College of Medical Sciences, Bharatpur
- Type: Private Medical College
- Established: 1996; 30 years ago
- Affiliations: Kathmandu University
- Location: Bharatpur, Chitwan (Dist.), Nepal
- Website: https://cmsnepal.edu.np/

= College of Medical Sciences, Bharatpur =

The College of Medical Sciences is a medical school in Bharatpur, Chitwan, Nepal.

It conducts the following programs:
- MBBS (Bachelor of Medicine & Bachelor of Surgery)
- BDS (Bachelor of Dental Surgery)
- B.Sc (Nursing)
- MD/MS (Pre-clinical & Clinical sciences)
- DM/M.Ch (Gastroenterology, Cardiology, Neurology, Nephrology, Cardiothoracic & Vascular Surgery, Neurosurgery, Urology, GI Surgery)

==History==
The duration of the MBBS program is 4 1/2 five and a half years This includes one year of Compulsory Rotatory clinical internship Program. The first two years consists of learning basic science courses, where special emphasis is laid on problem-based and community-oriented learning. In the ensuing two and a half years, the medical students are taught and trained in clinical disciples. The students complete a year of clinical internship in clinical departments as well as in remote outreach health centers before the final medical diploma is issued by the university.

With the modern concept of globalization of medical education as well as hospital care of the patients, the College of Medical Sciences has endeavored to educate the undergraduates with the objective of producing medical personnel of high quality.

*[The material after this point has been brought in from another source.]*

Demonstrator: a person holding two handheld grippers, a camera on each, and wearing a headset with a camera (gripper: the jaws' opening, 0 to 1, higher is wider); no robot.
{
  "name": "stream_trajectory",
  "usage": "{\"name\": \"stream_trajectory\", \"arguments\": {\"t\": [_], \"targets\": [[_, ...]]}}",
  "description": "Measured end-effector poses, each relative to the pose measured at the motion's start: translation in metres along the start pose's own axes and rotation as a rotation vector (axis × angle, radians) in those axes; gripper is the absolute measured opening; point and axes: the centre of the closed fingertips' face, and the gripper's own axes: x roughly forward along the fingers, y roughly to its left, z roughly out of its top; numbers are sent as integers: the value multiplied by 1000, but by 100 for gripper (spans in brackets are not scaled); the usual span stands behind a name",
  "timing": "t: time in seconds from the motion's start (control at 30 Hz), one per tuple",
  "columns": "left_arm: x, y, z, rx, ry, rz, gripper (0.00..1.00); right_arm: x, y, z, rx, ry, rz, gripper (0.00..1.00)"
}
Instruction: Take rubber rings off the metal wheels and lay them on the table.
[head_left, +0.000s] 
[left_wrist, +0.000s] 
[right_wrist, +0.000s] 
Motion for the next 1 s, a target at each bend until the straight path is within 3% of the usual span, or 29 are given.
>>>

This institution being premiere medical college in the heart of Nepal; besides having very eminent and experienced faculty who are endowed with international fame indulge with a curriculum which is student centered and has learning objectives of wide ranges of subjects. The curriculum is horizontally and vertically integrated and passive lectures are meager. Problem based learning is emphasized and encouraged among the students. Today, the medical college boasts of a highly qualified and experienced faculty mostly from neighboring countries and already five batches have passed out and there are now four batches of students on the rolls from various regions of Nepal, India and SAARC countries.

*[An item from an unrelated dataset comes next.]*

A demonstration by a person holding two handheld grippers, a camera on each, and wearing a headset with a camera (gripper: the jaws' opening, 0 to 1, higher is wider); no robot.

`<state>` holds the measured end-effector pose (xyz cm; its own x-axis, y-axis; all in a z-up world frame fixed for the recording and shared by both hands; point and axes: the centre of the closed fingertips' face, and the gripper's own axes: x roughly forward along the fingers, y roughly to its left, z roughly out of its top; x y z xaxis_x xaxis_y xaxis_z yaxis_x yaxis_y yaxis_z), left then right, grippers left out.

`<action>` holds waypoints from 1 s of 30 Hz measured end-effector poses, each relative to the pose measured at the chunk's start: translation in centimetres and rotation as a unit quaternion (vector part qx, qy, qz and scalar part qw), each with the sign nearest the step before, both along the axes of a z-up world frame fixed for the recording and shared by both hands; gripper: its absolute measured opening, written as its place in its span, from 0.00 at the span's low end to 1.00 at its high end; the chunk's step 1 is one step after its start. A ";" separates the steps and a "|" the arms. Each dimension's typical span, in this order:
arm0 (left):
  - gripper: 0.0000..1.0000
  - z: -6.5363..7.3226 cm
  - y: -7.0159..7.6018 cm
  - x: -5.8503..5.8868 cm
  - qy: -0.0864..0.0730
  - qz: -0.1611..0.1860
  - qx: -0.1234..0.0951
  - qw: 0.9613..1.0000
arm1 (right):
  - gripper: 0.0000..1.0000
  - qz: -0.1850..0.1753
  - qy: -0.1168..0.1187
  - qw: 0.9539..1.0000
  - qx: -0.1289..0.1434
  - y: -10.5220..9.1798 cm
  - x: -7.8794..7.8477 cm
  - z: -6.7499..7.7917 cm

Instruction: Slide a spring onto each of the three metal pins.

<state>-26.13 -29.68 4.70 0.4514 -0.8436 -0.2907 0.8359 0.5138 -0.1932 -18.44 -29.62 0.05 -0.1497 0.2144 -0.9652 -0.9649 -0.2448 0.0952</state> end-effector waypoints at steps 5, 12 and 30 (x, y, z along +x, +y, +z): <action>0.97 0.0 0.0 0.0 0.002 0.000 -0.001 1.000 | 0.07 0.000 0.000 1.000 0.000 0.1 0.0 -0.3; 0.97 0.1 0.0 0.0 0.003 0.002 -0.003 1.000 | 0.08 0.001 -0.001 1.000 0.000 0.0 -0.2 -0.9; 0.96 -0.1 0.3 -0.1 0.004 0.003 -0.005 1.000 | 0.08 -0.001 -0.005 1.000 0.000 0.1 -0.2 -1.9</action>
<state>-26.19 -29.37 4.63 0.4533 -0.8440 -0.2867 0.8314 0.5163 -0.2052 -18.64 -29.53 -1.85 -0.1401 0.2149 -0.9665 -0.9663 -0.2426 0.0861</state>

A landmark, in the history of the College of Medical Sciences was the inauguration of the teaching hospital on 21 January 1999 by the Managing Director Shri Nagender Pampati. This has revolutionized the healthcare scenario in this region with a combination of clinical expertise and advanced diagnostic facilities. The first Medical Superintendent of the Teaching Hospital was Prof. G. Thippana, M.D., followed by Prof. B. N. Patowary, M.S., the Head of the Department of Surgery. Links have already been established with the Royal College of Physicians, Edinburgh and some of the American Colleges for enhancing the training and service programmes in the college. Further collaborative efforts with International Universities are underway for the purpose of academic co-operation in the teaching of undergraduate and post graduate medical students.